You do realize that PrintWriter swallows all exceptions so you'll never
know about write failures?

> Then the thread waits for input, and when it gets a line from
> the socket, it iterates over the linked list "connections," sending it's
> out to each PrintWriter there.

Bad idea. If any client isn't reading for any reason, writing to it will
 eventually block, which will block this entire process. You need a
write thread per client. Or NIO.

> What I'm concerned about is that this doesn't really seem like regular
> use of the socket.  Normally I think one thread would first read, then
> write to a socket, or perhaps vice-versa.  Here, for each socket, most
> times one thread will be blocked on the input, while another thread is
> stuffing bytes down it's output.

Agreed, see above.

>  Plus if a thread isn't blocked (is
> actively collecting bytes or something) and some other thread is writing
> bytes one the same socket, well, I have no idea what'll happen.
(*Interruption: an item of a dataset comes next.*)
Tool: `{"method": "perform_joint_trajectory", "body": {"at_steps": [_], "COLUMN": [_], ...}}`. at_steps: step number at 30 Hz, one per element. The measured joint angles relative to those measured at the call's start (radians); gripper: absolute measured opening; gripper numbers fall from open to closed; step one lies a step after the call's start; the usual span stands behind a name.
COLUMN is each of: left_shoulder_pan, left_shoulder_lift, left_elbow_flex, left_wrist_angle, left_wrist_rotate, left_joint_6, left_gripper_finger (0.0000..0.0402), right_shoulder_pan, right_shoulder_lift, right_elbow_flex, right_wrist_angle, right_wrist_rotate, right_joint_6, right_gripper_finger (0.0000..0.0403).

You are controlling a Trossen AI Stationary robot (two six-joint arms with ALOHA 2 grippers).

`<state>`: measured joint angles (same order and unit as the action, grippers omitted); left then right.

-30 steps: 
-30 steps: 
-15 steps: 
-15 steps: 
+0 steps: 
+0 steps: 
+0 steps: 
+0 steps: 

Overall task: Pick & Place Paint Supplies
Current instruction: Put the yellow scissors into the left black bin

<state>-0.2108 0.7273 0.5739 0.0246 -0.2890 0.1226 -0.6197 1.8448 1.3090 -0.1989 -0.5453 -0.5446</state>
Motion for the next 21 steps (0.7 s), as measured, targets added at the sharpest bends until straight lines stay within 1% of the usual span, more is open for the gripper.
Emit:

That part works OK. TCP gives you a full-duplex connection, and Socket
and its streams are thread-safe. You can even read and/or write with
multiple threads at the same time, but there are no guarantees about how
the data will be interleaved.
Mark Space - 01 Feb 2007 00:27 GMT
Thanks for the replies!

> You do realize that PrintWriter swallows all exceptions so you'll never
> know about write failures?

Nope, didn't know this.  I'll have to check this out more...

> Bad idea. If any client isn't reading for any reason, writing to it will
>  eventually block, which will block this entire process. You need a
> write thread per client. Or NIO.

I guess if one client is writing a lot, and not checking it's input,
then which ever server thread is writing to that client will eventually
block.  Then all server threads will eventually block on that thread
which never relinquishes its lock.

It's not likely, given the nature of the app, but I see your point.  I'm
probably going to be switching to passing (data) objects across a socket
soon, and the possibility of one object with a lot of data getting
stuffed in the socket is much higher.  Data objects much larger than a
buffer or a window size are quite likely.  NIO it is.

> That part works OK. TCP gives you a full-duplex connection, and Socket
> and its streams are thread-safe. You can even read and/or write with
> multiple threads at the same time, but there are no guarantees about how
> the data will be interleaved.

This was my real question.  Is Java full duplex also for its Socket API?
 The answer appears to be yes.  So the API part is ok, but for design
issues I'll be using NIO or some form of non-blocking IO.